WHAT IS REQUIRED: The response should consist of the data below, copied exactly, with no pictures in it.

(Records from a dataset)
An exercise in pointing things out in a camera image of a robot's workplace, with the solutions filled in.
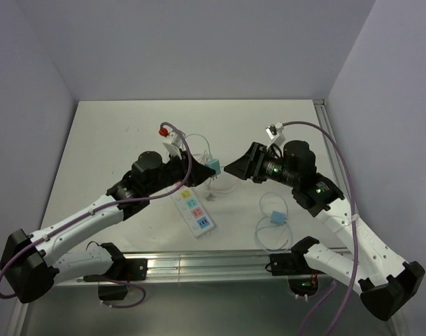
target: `red plug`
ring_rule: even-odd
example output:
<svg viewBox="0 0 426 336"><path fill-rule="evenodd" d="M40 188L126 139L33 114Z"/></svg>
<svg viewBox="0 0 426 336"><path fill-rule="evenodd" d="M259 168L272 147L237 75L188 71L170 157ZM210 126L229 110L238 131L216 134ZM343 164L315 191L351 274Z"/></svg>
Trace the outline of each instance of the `red plug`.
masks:
<svg viewBox="0 0 426 336"><path fill-rule="evenodd" d="M169 131L166 128L162 127L162 128L159 129L158 133L162 137L166 138L168 136L168 134L169 134Z"/></svg>

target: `yellow button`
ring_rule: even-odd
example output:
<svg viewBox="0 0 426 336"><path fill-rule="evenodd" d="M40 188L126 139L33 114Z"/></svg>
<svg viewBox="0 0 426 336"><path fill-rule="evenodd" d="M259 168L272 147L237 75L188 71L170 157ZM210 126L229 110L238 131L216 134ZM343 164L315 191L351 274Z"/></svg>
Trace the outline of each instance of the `yellow button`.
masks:
<svg viewBox="0 0 426 336"><path fill-rule="evenodd" d="M189 190L184 190L180 193L184 200L187 200L191 197L191 192Z"/></svg>

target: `teal connector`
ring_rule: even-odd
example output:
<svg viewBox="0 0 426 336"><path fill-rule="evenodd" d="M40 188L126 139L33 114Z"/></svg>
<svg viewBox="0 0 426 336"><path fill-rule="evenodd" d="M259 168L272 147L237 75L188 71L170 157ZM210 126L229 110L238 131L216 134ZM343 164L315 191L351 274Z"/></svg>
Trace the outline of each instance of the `teal connector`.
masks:
<svg viewBox="0 0 426 336"><path fill-rule="evenodd" d="M211 159L205 164L208 168L215 170L215 176L220 174L220 163L218 159Z"/></svg>

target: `white cord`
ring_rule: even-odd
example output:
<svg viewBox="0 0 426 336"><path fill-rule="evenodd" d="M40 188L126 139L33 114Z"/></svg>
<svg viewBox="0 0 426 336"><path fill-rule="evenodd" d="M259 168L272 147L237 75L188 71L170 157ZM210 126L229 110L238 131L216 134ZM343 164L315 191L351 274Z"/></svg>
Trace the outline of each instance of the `white cord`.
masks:
<svg viewBox="0 0 426 336"><path fill-rule="evenodd" d="M213 155L211 154L211 146L210 143L208 141L208 139L198 133L191 133L187 136L185 136L185 139L188 137L192 137L192 136L196 136L196 137L201 137L202 139L205 140L206 145L208 146L208 150L205 150L203 154L193 154L192 156L197 156L200 157L199 158L199 163L201 163L202 165L205 165L208 161L213 159ZM239 179L235 178L235 182L233 182L233 184L231 184L230 186L226 187L226 188L214 188L211 186L211 182L216 180L217 176L214 176L212 178L209 178L207 181L205 181L204 185L205 185L205 189L206 192L215 192L217 194L230 194L232 192L234 192L234 190L236 189L235 187L237 187L238 183L239 183Z"/></svg>
<svg viewBox="0 0 426 336"><path fill-rule="evenodd" d="M254 233L254 235L253 235L253 236L254 236L254 238L255 238L255 243L258 245L258 247L259 247L260 249L262 249L263 251L266 251L267 253L270 253L270 254L286 253L287 251L289 251L290 246L292 245L292 241L293 241L293 233L292 233L292 229L290 229L290 226L289 226L287 223L284 223L284 224L282 224L282 225L268 225L268 226L264 226L264 227L259 227L259 226L260 226L260 223L261 223L264 219L266 219L266 218L268 218L268 219L270 220L270 217L267 217L267 216L262 217L262 218L260 219L260 221L259 221L259 222L257 223L257 225L256 225L255 233ZM258 235L259 231L261 231L261 230L263 230L263 229L268 229L268 228L279 228L279 227L281 227L281 226L284 226L284 230L280 233L280 236L279 236L279 237L281 237L281 235L284 233L284 231L289 230L290 237L291 237L292 239L287 239L287 240L285 241L285 243L284 243L283 245L281 245L281 246L280 246L279 248L277 248L277 249L272 249L272 248L269 248L269 247L265 246L265 245L261 242L261 240L260 240L260 238L259 238L259 235Z"/></svg>
<svg viewBox="0 0 426 336"><path fill-rule="evenodd" d="M292 232L292 229L290 228L290 226L287 224L287 223L284 223L284 224L282 224L282 225L268 225L268 226L264 226L264 227L260 227L260 224L261 224L261 222L264 220L264 219L266 219L266 218L268 218L269 220L270 220L270 216L268 216L266 213L264 213L263 212L263 210L262 210L262 199L266 196L266 195L270 195L270 194L272 194L272 195L275 195L275 196L277 196L277 197L279 197L279 198L281 198L282 200L283 200L283 202L284 202L284 205L285 205L285 213L286 213L286 215L288 214L288 211L289 211L289 209L288 209L288 207L287 207L287 202L284 200L284 198L282 198L279 194L277 194L276 192L266 192L265 194L263 194L263 196L261 196L261 199L260 199L260 211L261 211L261 213L264 215L264 217L262 217L261 219L260 219L260 221L257 223L257 225L256 225L256 228L255 228L255 233L254 233L254 239L255 239L255 243L259 246L259 248L260 249L262 249L263 251L266 251L267 253L270 253L270 254L279 254L279 253L285 253L285 252L287 252L287 251L289 251L289 249L290 249L290 247L291 247L291 245L292 245L292 243L293 243L293 240L294 240L294 235L293 235L293 232ZM284 226L284 230L280 233L280 235L279 235L279 237L281 237L281 235L284 233L284 231L286 231L286 230L289 230L289 233L290 233L290 239L287 239L286 240L286 242L283 244L283 245L281 245L279 248L277 248L277 249L272 249L272 248L269 248L269 247L267 247L267 246L265 246L262 242L261 242L261 240L260 240L260 237L259 237L259 235L258 235L258 233L259 233L259 231L261 231L261 230L263 230L263 229L267 229L267 228L279 228L280 226Z"/></svg>

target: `cable plug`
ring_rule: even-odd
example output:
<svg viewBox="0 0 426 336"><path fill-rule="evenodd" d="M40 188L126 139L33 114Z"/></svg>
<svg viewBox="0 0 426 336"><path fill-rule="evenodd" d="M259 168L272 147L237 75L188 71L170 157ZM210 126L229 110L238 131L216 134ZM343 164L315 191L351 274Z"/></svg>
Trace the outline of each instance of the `cable plug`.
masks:
<svg viewBox="0 0 426 336"><path fill-rule="evenodd" d="M270 223L282 225L285 223L286 214L279 212L279 211L272 211L271 217L270 217Z"/></svg>
<svg viewBox="0 0 426 336"><path fill-rule="evenodd" d="M215 170L215 175L212 177L216 177L217 175L220 174L220 163L218 159L213 159L210 158L208 161L206 161L205 164L208 168L214 169Z"/></svg>

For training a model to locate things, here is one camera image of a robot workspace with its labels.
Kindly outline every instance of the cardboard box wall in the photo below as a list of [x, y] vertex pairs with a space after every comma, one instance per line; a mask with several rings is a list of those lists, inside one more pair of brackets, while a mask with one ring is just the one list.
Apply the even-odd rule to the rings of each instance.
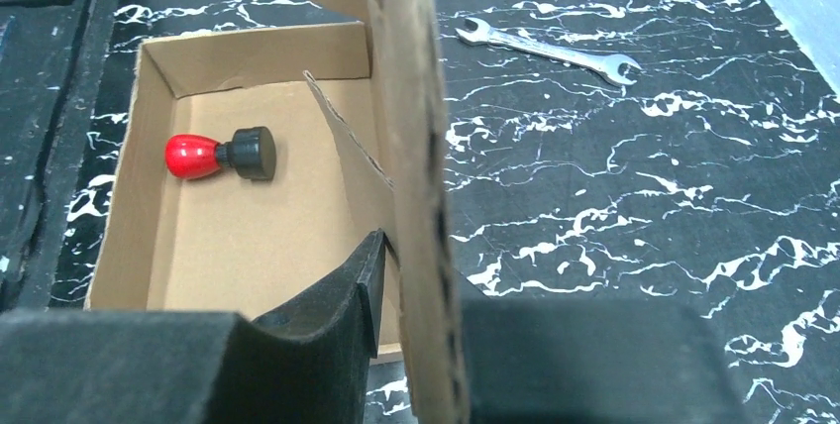
[[[398, 285], [393, 264], [386, 278], [380, 353], [401, 342], [421, 420], [466, 422], [432, 0], [312, 1], [364, 24], [142, 44], [87, 306], [253, 318], [381, 227], [400, 269]], [[165, 170], [173, 134], [228, 140], [256, 125], [277, 141], [271, 183], [181, 181]]]

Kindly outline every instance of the black cap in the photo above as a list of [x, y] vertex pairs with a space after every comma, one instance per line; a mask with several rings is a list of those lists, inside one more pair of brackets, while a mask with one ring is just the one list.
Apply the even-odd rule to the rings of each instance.
[[216, 148], [216, 161], [246, 179], [274, 179], [277, 149], [266, 127], [239, 129], [232, 141]]

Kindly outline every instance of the wrench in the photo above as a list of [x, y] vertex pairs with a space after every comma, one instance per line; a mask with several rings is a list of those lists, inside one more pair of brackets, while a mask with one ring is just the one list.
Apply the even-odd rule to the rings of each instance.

TASK RESULT:
An exercise in pointing things out in a camera image of a robot's workplace, with the solutions filled in.
target: `red plug`
ring_rule: even-odd
example output:
<svg viewBox="0 0 426 336"><path fill-rule="evenodd" d="M40 188L126 139L33 114Z"/></svg>
<svg viewBox="0 0 426 336"><path fill-rule="evenodd" d="M259 168L272 147L237 75L188 71L170 157ZM210 126L229 110L238 131L216 134ZM343 164L315 191L351 274Z"/></svg>
Trace the outline of each instance of the `red plug`.
masks:
<svg viewBox="0 0 426 336"><path fill-rule="evenodd" d="M169 131L166 128L162 127L162 128L159 129L158 133L162 137L166 138L168 136L168 134L169 134Z"/></svg>

target: `yellow button`
ring_rule: even-odd
example output:
<svg viewBox="0 0 426 336"><path fill-rule="evenodd" d="M40 188L126 139L33 114Z"/></svg>
<svg viewBox="0 0 426 336"><path fill-rule="evenodd" d="M259 168L272 147L237 75L188 71L170 157ZM210 126L229 110L238 131L216 134ZM343 164L315 191L351 274Z"/></svg>
Trace the outline of each instance of the `yellow button`.
masks:
<svg viewBox="0 0 426 336"><path fill-rule="evenodd" d="M189 190L184 190L180 193L184 200L187 200L191 197L191 192Z"/></svg>

target: `teal connector`
ring_rule: even-odd
example output:
<svg viewBox="0 0 426 336"><path fill-rule="evenodd" d="M40 188L126 139L33 114Z"/></svg>
<svg viewBox="0 0 426 336"><path fill-rule="evenodd" d="M259 168L272 147L237 75L188 71L170 157ZM210 126L229 110L238 131L216 134ZM343 164L315 191L351 274Z"/></svg>
Trace the outline of each instance of the `teal connector`.
masks:
<svg viewBox="0 0 426 336"><path fill-rule="evenodd" d="M211 159L205 164L208 168L215 170L215 176L220 174L220 163L218 159Z"/></svg>

target: `white cord`
ring_rule: even-odd
example output:
<svg viewBox="0 0 426 336"><path fill-rule="evenodd" d="M40 188L126 139L33 114Z"/></svg>
<svg viewBox="0 0 426 336"><path fill-rule="evenodd" d="M259 168L272 147L237 75L188 71L170 157ZM210 126L229 110L238 131L216 134ZM343 164L315 191L351 274Z"/></svg>
Trace the outline of each instance of the `white cord`.
masks:
<svg viewBox="0 0 426 336"><path fill-rule="evenodd" d="M213 155L211 154L211 146L210 143L208 141L208 139L198 133L191 133L187 136L185 136L185 139L188 137L192 137L192 136L196 136L196 137L201 137L202 139L205 140L206 145L208 146L208 150L205 150L203 154L193 154L192 156L197 156L200 157L199 158L199 163L201 163L202 165L205 165L208 161L213 159ZM239 179L235 178L235 182L233 182L233 184L231 184L230 186L226 187L226 188L214 188L211 186L211 182L216 180L217 176L214 176L212 178L209 178L207 181L205 181L204 185L205 185L205 189L206 192L215 192L217 194L230 194L232 192L234 192L234 190L236 189L235 187L237 187L238 183L239 183Z"/></svg>
<svg viewBox="0 0 426 336"><path fill-rule="evenodd" d="M254 233L254 235L253 235L253 236L254 236L254 238L255 238L255 243L258 245L258 247L259 247L260 249L262 249L263 251L266 251L267 253L270 253L270 254L286 253L287 251L289 251L290 246L292 245L292 241L293 241L293 233L292 233L292 229L290 229L290 226L289 226L287 223L284 223L284 224L282 224L282 225L268 225L268 226L264 226L264 227L259 227L259 226L260 226L260 223L261 223L264 219L266 219L266 218L268 218L268 219L270 220L270 217L267 217L267 216L262 217L262 218L260 219L260 221L259 221L259 222L257 223L257 225L256 225L255 233ZM258 235L259 231L261 231L261 230L263 230L263 229L268 229L268 228L279 228L279 227L281 227L281 226L284 226L284 230L280 233L280 236L279 236L279 237L281 237L281 235L284 233L284 231L289 230L290 237L291 237L292 239L287 239L287 240L285 241L285 243L284 243L283 245L281 245L281 246L280 246L279 248L277 248L277 249L272 249L272 248L269 248L269 247L265 246L265 245L261 242L261 240L260 240L260 238L259 238L259 235Z"/></svg>
<svg viewBox="0 0 426 336"><path fill-rule="evenodd" d="M292 232L292 229L290 228L290 226L287 224L287 223L284 223L284 224L282 224L282 225L268 225L268 226L264 226L264 227L260 227L260 224L261 224L261 222L264 220L264 219L266 219L266 218L268 218L269 220L270 220L270 216L268 216L266 213L264 213L263 212L263 210L262 210L262 199L266 196L266 195L270 195L270 194L272 194L272 195L275 195L275 196L277 196L277 197L279 197L279 198L281 198L282 200L283 200L283 202L284 202L284 205L285 205L285 213L286 213L286 215L288 214L288 211L289 211L289 209L288 209L288 207L287 207L287 202L284 200L284 198L282 198L279 194L277 194L276 192L266 192L265 194L263 194L263 196L261 196L261 199L260 199L260 211L261 211L261 213L264 215L264 217L262 217L261 219L260 219L260 221L257 223L257 225L256 225L256 228L255 228L255 233L254 233L254 239L255 239L255 243L259 246L259 248L260 249L262 249L263 251L266 251L267 253L270 253L270 254L279 254L279 253L285 253L285 252L287 252L287 251L289 251L289 249L290 249L290 247L291 247L291 245L292 245L292 243L293 243L293 240L294 240L294 235L293 235L293 232ZM284 226L284 230L280 233L280 235L279 235L279 237L281 237L281 235L284 233L284 231L286 231L286 230L289 230L289 233L290 233L290 239L287 239L286 240L286 242L283 244L283 245L281 245L279 248L277 248L277 249L272 249L272 248L269 248L269 247L267 247L267 246L265 246L262 242L261 242L261 240L260 240L260 237L259 237L259 235L258 235L258 233L259 233L259 231L261 231L261 230L263 230L263 229L267 229L267 228L279 228L280 226Z"/></svg>

target: `cable plug`
ring_rule: even-odd
example output:
<svg viewBox="0 0 426 336"><path fill-rule="evenodd" d="M40 188L126 139L33 114Z"/></svg>
<svg viewBox="0 0 426 336"><path fill-rule="evenodd" d="M259 168L272 147L237 75L188 71L170 157ZM210 126L229 110L238 131L216 134ZM343 164L315 191L351 274Z"/></svg>
Trace the outline of each instance of the `cable plug`.
masks:
<svg viewBox="0 0 426 336"><path fill-rule="evenodd" d="M270 223L282 225L285 223L286 214L279 212L279 211L272 211L271 217L270 217Z"/></svg>
<svg viewBox="0 0 426 336"><path fill-rule="evenodd" d="M215 170L215 175L212 177L216 177L217 175L220 174L220 163L218 159L213 159L210 158L208 161L206 161L205 164L208 168L214 169Z"/></svg>

For training a model to locate things, here is one camera image of a robot workspace with its labels.
Kindly outline every instance of the cardboard box wall in the photo below as a list of [x, y] vertex pairs with a space after every comma, one instance per line; a mask with several rings is a list of those lists, inside one more pair of brackets, while a mask with one ring is just the one list.
Apply the even-odd rule to the rings of each instance.
[[[398, 285], [393, 264], [386, 278], [380, 353], [401, 342], [421, 420], [466, 422], [432, 0], [312, 1], [364, 24], [142, 44], [87, 306], [253, 318], [381, 227], [400, 269]], [[165, 170], [173, 134], [228, 140], [256, 125], [277, 141], [271, 183], [181, 181]]]

Kindly outline every instance of the black cap in the photo above as a list of [x, y] vertex pairs with a space after every comma, one instance per line; a mask with several rings is a list of those lists, inside one more pair of brackets, while a mask with one ring is just the one list.
Apply the even-odd rule to the rings of each instance.
[[216, 148], [216, 161], [246, 179], [274, 179], [277, 149], [266, 127], [239, 129], [232, 141]]

Kindly outline every instance of the wrench in the photo above as a list of [x, y] vertex pairs with a space after every comma, one instance per line; a mask with several rings is a list of those lists, inside one more pair of brackets, while a mask with one ring is just the one list.
Apply the even-odd rule to the rings of each instance.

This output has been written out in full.